Additionally, Liberia is endowed with very fertile soil, thanks to its location in the equatorial region of Africa, which is characterized by regular rainfall during the latter half of the year. The constant rainfall makes the country ideal for agricultural production. However, the country has never been able to produce enough food to feed its people. Instead, rice, as well as other food crops is imported from abroad. It never ceases to amaze me why Liberia, with its rich soil, would import its stable food from other countries. There are very few, if any, agricultural processing facilities in the country. Many Liberian farmers are subsistent and, unable to produce their food crops on a large scale to sell to the Liberian people. Companies interested in processing and selling food products including rice, potatoes, oranges, banana, yam, and cassava will make enormous profits, as there are no local competitors. However, for this to be possible is it imperative to invest in processing equipment.

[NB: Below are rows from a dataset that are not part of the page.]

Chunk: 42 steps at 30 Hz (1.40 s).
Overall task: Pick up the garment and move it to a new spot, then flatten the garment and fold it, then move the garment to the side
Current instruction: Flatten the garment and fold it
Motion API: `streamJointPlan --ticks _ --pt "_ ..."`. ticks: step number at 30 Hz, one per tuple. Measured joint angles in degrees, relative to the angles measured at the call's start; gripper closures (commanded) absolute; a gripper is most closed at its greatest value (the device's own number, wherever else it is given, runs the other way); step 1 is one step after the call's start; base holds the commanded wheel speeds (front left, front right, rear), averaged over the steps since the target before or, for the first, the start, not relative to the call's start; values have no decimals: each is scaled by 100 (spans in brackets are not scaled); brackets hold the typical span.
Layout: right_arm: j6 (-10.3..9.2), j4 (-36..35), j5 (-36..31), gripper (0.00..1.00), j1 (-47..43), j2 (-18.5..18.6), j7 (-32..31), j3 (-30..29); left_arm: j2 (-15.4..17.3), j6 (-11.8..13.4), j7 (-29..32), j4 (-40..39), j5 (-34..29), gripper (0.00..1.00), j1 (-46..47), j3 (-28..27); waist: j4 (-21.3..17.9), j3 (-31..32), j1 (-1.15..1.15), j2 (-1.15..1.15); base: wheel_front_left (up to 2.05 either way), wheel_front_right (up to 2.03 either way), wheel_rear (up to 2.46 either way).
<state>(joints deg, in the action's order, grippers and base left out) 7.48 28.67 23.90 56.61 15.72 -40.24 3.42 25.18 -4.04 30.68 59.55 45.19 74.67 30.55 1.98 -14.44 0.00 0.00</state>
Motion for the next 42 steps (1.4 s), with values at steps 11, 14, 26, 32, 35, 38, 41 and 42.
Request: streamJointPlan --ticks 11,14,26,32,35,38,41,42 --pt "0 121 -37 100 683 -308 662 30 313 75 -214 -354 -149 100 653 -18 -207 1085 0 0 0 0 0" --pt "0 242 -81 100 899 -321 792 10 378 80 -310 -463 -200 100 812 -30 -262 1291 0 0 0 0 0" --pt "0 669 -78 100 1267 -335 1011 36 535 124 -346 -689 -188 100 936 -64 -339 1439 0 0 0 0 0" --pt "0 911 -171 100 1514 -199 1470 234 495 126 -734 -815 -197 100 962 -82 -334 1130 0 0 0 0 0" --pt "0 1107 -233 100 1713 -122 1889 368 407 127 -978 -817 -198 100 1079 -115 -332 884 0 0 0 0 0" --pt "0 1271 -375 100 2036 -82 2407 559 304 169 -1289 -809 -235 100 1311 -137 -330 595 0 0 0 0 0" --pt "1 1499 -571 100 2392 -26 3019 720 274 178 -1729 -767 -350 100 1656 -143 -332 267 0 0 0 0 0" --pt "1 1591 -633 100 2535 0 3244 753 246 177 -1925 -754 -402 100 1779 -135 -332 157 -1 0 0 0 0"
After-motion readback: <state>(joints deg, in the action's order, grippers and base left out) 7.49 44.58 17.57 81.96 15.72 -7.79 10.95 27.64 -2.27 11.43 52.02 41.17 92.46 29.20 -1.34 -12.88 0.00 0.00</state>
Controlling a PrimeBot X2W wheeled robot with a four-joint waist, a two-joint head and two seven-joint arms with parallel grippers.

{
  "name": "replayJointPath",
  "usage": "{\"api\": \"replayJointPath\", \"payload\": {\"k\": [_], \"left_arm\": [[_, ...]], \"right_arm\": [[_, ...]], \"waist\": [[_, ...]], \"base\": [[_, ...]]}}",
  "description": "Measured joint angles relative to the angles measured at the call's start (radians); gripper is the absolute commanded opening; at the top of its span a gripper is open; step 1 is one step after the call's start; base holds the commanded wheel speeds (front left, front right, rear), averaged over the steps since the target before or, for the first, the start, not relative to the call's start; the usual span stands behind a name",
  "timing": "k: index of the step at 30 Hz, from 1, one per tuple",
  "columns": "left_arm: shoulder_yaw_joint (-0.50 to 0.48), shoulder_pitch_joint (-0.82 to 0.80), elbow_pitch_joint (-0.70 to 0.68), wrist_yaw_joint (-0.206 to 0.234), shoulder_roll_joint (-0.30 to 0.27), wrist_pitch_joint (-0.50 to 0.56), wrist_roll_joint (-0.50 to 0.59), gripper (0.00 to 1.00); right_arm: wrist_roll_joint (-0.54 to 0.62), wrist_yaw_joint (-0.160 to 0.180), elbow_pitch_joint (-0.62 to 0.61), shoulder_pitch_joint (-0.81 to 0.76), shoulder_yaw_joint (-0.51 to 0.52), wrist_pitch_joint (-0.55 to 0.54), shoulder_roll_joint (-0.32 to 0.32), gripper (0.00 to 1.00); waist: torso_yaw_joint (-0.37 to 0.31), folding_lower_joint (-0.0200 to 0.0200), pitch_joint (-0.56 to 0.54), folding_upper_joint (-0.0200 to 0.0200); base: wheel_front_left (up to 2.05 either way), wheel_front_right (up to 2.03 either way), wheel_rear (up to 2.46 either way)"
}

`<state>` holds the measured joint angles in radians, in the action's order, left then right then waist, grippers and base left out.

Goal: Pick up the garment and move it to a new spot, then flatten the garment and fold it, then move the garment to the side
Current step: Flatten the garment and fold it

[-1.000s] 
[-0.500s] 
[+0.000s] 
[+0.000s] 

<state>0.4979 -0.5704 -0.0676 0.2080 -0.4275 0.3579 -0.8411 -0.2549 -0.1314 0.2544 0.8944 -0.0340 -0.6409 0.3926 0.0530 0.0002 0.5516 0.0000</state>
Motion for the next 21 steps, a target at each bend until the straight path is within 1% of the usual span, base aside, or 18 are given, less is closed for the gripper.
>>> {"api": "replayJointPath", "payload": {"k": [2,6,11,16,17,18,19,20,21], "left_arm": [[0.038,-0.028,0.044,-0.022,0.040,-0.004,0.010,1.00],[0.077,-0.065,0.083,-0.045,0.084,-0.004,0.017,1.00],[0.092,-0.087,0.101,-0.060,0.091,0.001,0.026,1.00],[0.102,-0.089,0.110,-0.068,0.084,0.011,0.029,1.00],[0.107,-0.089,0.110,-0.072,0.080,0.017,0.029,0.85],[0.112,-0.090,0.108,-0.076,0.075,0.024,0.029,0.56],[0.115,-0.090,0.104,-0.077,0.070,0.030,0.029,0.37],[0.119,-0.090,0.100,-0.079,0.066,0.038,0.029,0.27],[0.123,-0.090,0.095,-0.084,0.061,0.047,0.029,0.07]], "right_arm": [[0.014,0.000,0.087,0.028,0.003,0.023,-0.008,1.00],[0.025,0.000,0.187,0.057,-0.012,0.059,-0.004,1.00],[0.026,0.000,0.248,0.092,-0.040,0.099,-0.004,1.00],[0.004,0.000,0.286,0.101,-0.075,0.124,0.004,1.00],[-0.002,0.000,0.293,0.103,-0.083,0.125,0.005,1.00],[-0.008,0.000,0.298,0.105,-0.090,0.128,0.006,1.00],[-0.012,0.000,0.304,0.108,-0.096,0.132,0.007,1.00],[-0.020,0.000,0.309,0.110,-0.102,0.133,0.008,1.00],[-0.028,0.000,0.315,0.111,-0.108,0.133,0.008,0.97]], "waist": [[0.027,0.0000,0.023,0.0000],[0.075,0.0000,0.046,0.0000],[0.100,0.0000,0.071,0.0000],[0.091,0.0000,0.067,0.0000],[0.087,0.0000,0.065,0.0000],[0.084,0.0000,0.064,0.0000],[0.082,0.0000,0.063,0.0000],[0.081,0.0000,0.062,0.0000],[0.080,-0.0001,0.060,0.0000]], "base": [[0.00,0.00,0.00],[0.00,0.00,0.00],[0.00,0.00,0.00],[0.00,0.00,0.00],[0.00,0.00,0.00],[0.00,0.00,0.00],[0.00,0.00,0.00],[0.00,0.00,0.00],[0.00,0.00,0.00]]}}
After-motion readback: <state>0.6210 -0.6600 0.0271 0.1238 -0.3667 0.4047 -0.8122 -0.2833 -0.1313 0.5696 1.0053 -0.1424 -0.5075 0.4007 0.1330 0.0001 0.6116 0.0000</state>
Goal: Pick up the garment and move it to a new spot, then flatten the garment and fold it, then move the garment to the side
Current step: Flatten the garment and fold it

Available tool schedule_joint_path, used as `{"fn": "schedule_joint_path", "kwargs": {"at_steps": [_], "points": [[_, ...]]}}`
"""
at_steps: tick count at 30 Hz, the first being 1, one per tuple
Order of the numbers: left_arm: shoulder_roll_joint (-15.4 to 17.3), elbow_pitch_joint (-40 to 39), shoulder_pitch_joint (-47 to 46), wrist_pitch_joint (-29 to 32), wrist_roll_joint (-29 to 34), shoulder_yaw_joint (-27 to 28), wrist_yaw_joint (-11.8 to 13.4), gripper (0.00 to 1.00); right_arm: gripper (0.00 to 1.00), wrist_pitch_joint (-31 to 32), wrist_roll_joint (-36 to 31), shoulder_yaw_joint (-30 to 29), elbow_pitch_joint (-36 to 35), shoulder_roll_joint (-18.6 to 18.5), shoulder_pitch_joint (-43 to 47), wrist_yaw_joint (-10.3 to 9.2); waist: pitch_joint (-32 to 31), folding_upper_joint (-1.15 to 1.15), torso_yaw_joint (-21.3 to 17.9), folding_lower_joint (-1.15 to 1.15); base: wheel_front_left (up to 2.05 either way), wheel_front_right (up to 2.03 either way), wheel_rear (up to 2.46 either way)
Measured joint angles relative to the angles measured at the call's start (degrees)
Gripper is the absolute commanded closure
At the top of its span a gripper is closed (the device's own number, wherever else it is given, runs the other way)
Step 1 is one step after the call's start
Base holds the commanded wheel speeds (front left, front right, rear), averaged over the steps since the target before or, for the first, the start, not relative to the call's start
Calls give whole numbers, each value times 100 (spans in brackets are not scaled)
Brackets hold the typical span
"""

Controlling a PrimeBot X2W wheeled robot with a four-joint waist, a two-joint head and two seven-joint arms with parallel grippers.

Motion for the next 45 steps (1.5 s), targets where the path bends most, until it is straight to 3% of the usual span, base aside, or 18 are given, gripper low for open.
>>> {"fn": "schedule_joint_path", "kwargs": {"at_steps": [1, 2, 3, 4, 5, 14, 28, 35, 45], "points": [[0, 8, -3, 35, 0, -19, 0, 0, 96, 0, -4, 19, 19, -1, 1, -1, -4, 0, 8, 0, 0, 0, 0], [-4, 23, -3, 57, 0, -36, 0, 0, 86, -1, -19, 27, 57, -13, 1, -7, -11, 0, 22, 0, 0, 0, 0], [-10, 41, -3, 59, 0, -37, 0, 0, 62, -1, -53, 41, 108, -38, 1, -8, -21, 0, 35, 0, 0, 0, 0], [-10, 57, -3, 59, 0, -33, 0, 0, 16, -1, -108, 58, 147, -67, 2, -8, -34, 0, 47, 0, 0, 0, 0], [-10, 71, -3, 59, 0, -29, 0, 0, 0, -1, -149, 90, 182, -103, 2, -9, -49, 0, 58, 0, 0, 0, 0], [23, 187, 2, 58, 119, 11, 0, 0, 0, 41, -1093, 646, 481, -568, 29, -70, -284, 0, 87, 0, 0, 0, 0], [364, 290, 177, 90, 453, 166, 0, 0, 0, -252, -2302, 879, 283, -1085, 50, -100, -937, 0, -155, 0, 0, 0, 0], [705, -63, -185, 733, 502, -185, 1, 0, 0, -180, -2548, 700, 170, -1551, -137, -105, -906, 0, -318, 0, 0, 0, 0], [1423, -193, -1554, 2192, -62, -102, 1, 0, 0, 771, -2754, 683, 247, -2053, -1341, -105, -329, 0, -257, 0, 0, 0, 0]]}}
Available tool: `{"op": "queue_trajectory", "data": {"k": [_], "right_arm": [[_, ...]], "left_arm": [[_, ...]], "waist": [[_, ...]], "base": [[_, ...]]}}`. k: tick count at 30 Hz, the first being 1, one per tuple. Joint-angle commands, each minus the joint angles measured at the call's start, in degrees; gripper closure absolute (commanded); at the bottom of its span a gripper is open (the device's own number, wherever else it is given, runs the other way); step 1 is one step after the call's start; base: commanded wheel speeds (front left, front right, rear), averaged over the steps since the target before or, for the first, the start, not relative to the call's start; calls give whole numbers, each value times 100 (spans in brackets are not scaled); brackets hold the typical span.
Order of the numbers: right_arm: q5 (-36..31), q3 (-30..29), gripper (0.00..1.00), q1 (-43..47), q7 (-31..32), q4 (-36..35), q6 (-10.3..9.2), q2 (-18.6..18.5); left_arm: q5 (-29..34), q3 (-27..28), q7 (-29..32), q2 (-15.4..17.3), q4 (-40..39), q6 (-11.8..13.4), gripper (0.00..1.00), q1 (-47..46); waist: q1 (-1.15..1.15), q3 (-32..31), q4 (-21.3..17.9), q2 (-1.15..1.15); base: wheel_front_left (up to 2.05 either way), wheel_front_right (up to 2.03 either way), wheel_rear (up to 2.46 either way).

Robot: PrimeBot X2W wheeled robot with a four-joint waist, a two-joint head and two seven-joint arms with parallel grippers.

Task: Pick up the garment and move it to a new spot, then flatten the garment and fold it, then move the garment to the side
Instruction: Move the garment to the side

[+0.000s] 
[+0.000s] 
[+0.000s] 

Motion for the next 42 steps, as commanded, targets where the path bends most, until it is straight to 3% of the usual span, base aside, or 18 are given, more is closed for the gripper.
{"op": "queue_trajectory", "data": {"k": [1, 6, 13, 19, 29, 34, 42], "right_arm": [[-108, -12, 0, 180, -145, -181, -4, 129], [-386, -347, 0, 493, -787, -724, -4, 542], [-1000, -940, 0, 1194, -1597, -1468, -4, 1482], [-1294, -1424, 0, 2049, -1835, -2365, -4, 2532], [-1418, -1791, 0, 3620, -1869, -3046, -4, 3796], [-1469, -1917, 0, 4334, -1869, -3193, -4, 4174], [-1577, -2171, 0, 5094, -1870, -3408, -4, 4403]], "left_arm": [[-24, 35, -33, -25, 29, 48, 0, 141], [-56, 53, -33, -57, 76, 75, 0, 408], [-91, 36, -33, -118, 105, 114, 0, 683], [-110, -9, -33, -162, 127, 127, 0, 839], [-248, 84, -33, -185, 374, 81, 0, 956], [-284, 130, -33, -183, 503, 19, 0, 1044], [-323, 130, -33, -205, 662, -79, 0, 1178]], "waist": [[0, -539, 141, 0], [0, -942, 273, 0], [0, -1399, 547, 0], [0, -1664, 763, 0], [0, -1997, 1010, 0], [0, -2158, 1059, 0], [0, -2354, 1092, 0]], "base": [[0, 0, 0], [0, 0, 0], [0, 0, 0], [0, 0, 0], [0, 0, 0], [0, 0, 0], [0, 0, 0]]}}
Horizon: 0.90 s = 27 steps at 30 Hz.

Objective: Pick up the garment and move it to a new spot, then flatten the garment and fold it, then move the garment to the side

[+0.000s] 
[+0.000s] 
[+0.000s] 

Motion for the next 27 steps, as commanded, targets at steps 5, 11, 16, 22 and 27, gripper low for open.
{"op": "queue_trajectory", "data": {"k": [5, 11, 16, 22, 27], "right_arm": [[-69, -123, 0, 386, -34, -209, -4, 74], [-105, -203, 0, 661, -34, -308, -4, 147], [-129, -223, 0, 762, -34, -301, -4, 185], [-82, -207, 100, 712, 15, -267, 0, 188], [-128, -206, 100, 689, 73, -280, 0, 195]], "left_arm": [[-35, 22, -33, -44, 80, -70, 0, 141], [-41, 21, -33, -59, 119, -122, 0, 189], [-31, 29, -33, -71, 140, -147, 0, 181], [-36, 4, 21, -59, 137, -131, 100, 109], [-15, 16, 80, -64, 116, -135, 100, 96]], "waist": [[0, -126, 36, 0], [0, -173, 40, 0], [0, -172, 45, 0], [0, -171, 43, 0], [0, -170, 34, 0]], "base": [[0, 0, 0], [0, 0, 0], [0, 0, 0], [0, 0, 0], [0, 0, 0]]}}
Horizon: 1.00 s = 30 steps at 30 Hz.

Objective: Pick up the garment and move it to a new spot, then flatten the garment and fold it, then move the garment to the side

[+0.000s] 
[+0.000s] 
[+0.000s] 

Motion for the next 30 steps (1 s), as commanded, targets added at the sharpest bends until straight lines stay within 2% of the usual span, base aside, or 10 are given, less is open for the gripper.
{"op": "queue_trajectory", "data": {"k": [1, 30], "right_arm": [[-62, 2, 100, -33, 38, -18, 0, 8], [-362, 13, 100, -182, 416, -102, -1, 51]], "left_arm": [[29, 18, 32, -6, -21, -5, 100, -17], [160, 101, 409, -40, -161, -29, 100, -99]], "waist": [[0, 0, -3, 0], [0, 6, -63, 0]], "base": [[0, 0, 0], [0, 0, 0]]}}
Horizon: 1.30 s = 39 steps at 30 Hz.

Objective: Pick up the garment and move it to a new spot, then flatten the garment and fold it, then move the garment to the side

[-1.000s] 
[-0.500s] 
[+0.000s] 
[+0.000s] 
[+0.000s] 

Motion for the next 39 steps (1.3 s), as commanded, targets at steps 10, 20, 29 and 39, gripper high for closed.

Moreover, because of Liberia’s rich soil, cash crops such as coffee, rubber, lumber and cocoa are grown in the country. However, there are currently no processing or manufacturing facilities in the country to transform these cash crops into finished goods. Thus, these crops are exported abroad unprocessed. I am of the conviction that companies wanting to build plants to process these crops will unquestionably reap significant financial rewards, as they will face little or no local competition.